▶ _Task instructions_: Below are records; reproduce exactly the lines from the one that has "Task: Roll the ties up" through the one that has "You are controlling", ends included, and nothing more.

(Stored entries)

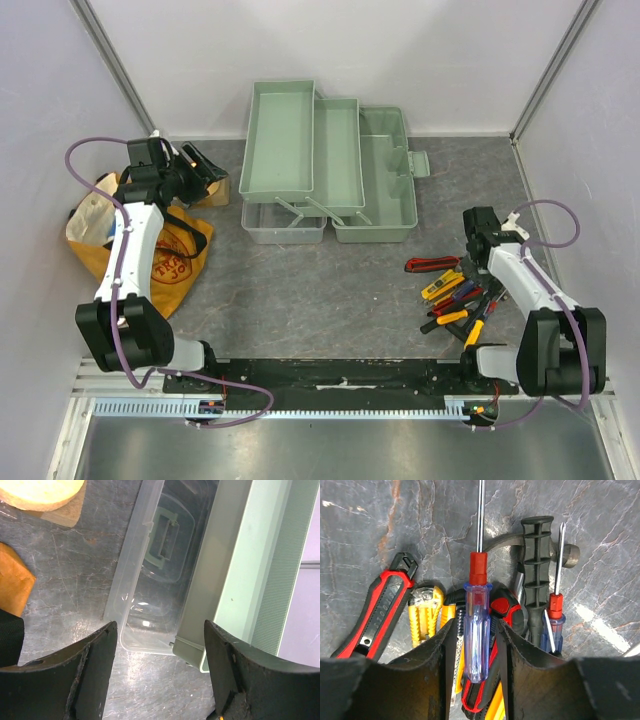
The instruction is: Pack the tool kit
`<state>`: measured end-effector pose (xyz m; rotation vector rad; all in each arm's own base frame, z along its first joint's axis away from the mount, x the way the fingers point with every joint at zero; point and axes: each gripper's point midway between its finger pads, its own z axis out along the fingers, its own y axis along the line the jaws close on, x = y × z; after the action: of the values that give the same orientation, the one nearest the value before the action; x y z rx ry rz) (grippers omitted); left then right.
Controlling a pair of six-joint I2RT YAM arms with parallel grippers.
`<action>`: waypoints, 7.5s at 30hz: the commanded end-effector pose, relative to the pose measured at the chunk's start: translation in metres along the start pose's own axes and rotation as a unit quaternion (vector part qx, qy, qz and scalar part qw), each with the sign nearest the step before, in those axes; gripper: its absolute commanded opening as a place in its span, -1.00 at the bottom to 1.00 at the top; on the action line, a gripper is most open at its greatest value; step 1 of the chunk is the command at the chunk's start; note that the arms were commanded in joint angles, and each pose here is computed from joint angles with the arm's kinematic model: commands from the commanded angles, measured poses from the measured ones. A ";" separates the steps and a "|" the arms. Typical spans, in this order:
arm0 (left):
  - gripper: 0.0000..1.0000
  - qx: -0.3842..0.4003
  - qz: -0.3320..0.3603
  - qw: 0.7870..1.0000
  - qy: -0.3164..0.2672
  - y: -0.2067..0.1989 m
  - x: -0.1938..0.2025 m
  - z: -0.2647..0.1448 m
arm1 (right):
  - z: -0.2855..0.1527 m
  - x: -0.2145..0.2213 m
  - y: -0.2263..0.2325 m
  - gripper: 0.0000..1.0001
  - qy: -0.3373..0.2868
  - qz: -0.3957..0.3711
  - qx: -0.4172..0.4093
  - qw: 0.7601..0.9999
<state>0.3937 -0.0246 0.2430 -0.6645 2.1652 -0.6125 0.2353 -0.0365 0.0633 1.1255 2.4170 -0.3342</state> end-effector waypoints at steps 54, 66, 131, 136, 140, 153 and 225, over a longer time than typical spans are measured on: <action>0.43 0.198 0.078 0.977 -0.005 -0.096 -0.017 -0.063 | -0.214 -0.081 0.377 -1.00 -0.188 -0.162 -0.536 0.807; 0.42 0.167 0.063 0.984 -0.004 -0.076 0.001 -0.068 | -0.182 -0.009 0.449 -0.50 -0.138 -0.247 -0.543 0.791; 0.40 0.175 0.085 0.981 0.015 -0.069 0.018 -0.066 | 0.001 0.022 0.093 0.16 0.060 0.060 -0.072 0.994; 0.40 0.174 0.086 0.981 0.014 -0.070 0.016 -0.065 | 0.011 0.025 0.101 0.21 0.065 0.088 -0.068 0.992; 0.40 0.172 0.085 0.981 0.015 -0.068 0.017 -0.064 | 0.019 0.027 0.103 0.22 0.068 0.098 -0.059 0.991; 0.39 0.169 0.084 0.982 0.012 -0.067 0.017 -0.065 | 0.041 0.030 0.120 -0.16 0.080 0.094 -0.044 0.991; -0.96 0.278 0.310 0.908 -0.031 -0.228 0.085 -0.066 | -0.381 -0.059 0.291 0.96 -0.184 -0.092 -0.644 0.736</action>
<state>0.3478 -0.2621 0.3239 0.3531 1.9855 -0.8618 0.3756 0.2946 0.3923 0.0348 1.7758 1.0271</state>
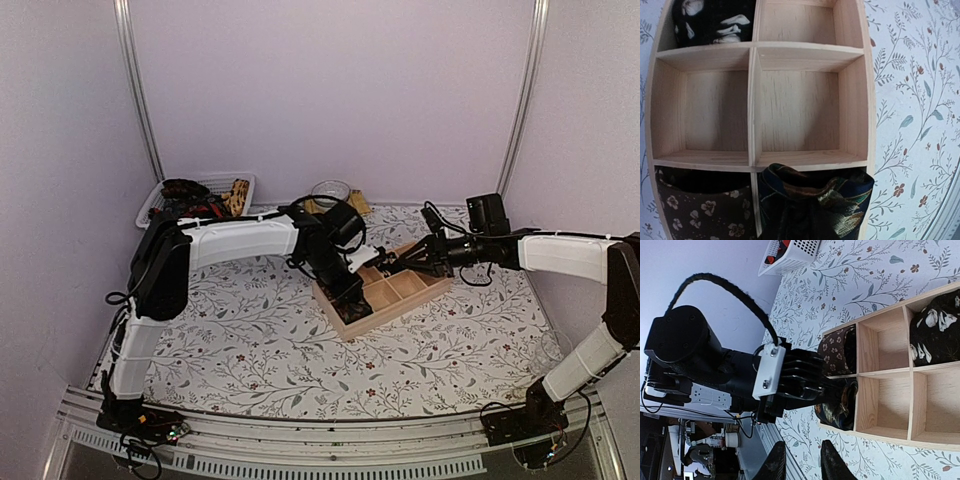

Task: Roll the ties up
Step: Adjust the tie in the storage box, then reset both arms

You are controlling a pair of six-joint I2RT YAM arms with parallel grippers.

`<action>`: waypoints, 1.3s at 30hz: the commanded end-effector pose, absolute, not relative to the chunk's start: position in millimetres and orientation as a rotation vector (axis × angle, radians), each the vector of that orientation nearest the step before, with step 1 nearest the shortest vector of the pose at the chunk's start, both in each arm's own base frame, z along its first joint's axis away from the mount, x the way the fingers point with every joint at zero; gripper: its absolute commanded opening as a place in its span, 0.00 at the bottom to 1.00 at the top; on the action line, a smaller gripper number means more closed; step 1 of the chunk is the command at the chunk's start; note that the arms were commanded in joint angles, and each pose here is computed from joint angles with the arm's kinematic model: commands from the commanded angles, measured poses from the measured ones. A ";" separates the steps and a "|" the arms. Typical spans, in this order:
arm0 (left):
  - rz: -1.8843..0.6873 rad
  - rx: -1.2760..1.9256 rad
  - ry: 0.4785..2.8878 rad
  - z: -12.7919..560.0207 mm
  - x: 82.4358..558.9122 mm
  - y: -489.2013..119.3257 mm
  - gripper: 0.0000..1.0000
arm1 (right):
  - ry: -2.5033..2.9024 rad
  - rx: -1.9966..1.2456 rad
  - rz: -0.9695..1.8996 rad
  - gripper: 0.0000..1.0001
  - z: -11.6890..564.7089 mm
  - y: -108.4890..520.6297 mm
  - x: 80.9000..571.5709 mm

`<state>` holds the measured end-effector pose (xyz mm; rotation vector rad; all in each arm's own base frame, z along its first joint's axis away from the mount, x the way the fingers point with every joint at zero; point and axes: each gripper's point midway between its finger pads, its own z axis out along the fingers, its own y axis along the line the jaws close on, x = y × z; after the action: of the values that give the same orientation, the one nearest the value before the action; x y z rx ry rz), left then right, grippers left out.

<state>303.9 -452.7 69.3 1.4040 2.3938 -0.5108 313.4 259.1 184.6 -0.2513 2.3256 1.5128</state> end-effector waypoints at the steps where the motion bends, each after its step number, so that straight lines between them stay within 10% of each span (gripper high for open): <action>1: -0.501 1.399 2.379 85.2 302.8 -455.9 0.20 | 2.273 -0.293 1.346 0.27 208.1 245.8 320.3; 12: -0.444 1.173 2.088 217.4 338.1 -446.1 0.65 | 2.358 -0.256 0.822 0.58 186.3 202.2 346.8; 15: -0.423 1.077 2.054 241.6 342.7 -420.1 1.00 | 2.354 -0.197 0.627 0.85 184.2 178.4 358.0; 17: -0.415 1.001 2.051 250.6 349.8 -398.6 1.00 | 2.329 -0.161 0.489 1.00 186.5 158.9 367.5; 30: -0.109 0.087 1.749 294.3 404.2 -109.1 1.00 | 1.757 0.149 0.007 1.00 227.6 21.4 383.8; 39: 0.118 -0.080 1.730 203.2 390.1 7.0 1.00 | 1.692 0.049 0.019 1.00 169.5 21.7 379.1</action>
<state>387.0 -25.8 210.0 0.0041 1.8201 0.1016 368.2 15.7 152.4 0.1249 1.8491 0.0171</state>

▶ _Written solution_:
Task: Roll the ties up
Step: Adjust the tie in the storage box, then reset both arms

You are controlling a pair of six-joint I2RT YAM arms with parallel grippers.

The answer given is complete as it stands.